The other possibility is phototaxis, i.e., movement towards (positive phototaxis) or away (negative phototaxis) from light. The main sources of light are the Sun and the Moon. Many aquatic creatures exhibit phototaxis as a way to orient in the vertical column, i.e., light is up, dark is down.
Many aquatic creatures switch their phototaxis between day and night, for instance they may be attracted to light at night (as the food is on the surface) while swimming to the bottom during the day (avoiding UV damage and/or predators).
In order to know when is the day and when is the night, they need to know the time of day, i.e., to have a circadian clock.
Another role for the eyes is to entrain the circadian clock to the day/night cycle.
It is possible that there are some aspects of the jellyfish physiology/behavior that are seasonal, e.g., reproduction or migration. Eyes are needed to perceive (and the circadian clock to measure) the changing length of day (photoperiod) and induce appropriate seasonal changes: photoperiodism.

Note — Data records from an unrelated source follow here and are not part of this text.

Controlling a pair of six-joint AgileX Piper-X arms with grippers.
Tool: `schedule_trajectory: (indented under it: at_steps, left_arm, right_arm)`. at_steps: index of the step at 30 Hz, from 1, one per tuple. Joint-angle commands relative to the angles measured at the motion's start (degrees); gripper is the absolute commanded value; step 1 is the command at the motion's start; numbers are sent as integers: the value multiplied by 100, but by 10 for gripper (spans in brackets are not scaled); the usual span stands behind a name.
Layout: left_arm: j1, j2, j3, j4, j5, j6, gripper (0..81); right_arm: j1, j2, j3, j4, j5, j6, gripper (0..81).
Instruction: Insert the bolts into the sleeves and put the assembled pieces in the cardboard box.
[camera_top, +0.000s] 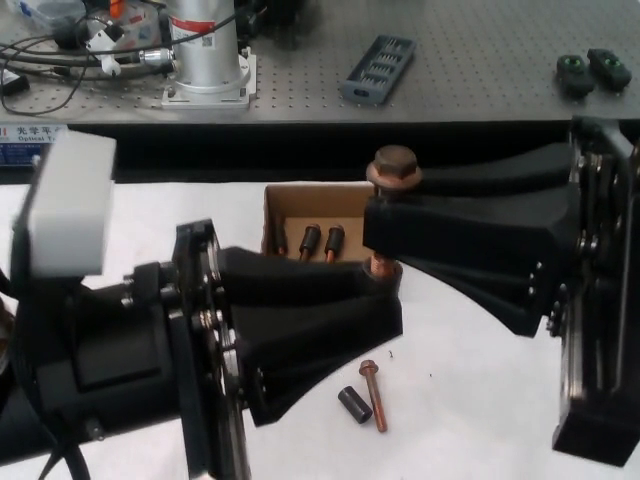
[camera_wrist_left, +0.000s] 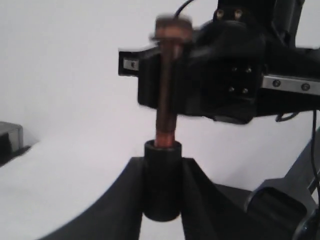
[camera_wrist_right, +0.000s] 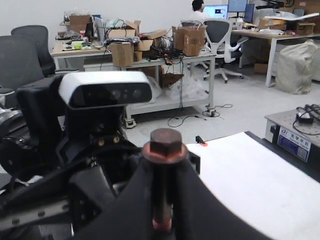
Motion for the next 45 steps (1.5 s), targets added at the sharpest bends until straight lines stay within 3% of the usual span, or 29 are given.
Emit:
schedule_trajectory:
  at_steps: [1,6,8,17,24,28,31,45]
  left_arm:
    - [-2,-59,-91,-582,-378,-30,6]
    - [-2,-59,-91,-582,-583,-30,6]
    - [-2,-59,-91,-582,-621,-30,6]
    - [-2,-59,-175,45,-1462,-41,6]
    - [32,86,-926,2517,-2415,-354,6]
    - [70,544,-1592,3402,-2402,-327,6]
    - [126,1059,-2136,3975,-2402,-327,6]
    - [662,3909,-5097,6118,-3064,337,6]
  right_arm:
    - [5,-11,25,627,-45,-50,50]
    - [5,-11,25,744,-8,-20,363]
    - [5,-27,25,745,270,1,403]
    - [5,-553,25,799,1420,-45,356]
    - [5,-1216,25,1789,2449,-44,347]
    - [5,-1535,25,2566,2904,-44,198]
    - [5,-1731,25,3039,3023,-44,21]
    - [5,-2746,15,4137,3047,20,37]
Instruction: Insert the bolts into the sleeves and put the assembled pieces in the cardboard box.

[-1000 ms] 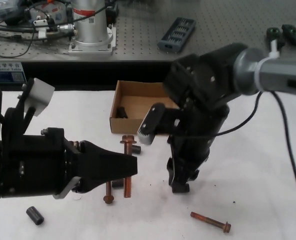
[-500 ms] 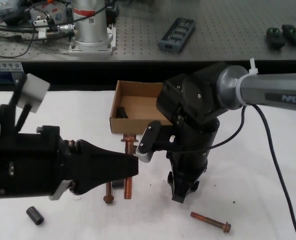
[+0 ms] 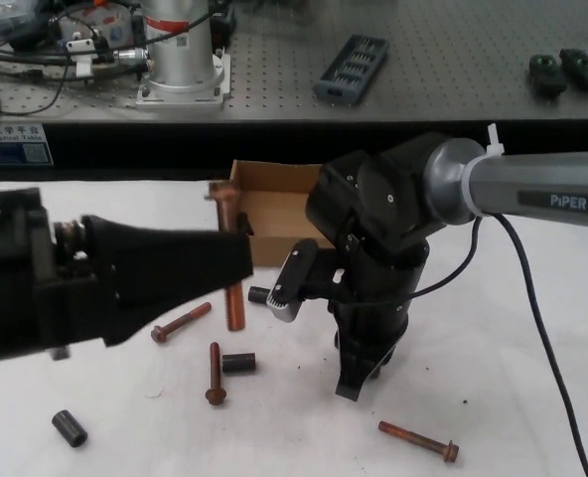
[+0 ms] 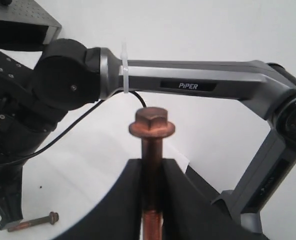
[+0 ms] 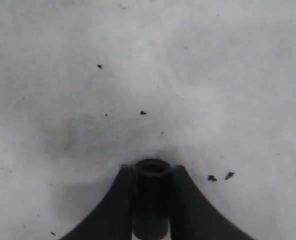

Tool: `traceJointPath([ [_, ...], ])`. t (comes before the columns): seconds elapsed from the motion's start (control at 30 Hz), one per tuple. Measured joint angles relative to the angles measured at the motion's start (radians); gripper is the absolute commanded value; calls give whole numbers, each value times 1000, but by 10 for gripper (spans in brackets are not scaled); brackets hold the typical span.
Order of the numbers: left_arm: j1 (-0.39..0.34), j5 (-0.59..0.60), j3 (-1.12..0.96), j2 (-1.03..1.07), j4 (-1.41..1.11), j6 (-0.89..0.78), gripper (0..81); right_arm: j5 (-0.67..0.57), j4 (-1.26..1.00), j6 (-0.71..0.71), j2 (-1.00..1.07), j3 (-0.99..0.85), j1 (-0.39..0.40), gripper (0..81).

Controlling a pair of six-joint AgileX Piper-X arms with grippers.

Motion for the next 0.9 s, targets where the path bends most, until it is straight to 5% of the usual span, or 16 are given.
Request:
traceJointPath([
  [0.23, 0, -41, 0, -15, -4, -2, 6, -15, 11, 121, 0, 0, 0, 15],
  [0.5, 0, -80, 0, -11, -4, 34, 6, -389, 29, 188, -76, 3, -31, 15],
  [0.63, 0, -85, 0, 33, -6, 39, 6, -542, 14, 190, -146, 3, -106, 13],
  [0.9, 0, -85, 0, 101, -23, 39, 6, -711, -41, 190, -244, 143, -203, 6],
])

Finally, many aquatic organisms do stuff (e.g., spawn) at a particular phase of the Moon. Light intensity at night is a good (and most relevant) measure of the moon-phase. The eyes may be used to measure the moonlight intensity, or, also likely to entrain endogenous circalunar rhythms.
Having two types of eyes with poor focus makes all of the above possible. Real vision (image formation) is the only photoreceptive function that is excluded.
In vertebrates like us, such eyes (that little subset of retinal ganglion cells I mentioned above) have additional functions, e.g., pupilar reflex (pupils get smaller in brighter light), melatonin secretion (bright light quickly and severely shuts down melatonin synthesis in the eyes and the pineal) and control of mood (the axons project directly to the “mood center” in the brain, explaining to some extent the depression-inducing effects of prolonged darkness, e.g., in prisons).
A recent article describes a cool radiotelemetry experiment with jellyfish in the field. The animals were active during the day and inactive during the night. A flash of light temporarily activated them during the night, but the response was short-lived: Seymour J, Carrette T, & Sutherland P. 2004. Do box jellyfish sleep at night?. Medical Journal of Australia 181: 707..
I hope that the studies continue. Knowing if cnidarians have circadian clocks, what genes they use (and how) to run the clock, and what adaptive functions their clocks may have, would illuminate the question of origin and early evolution of animal circadian rhythms and clocks.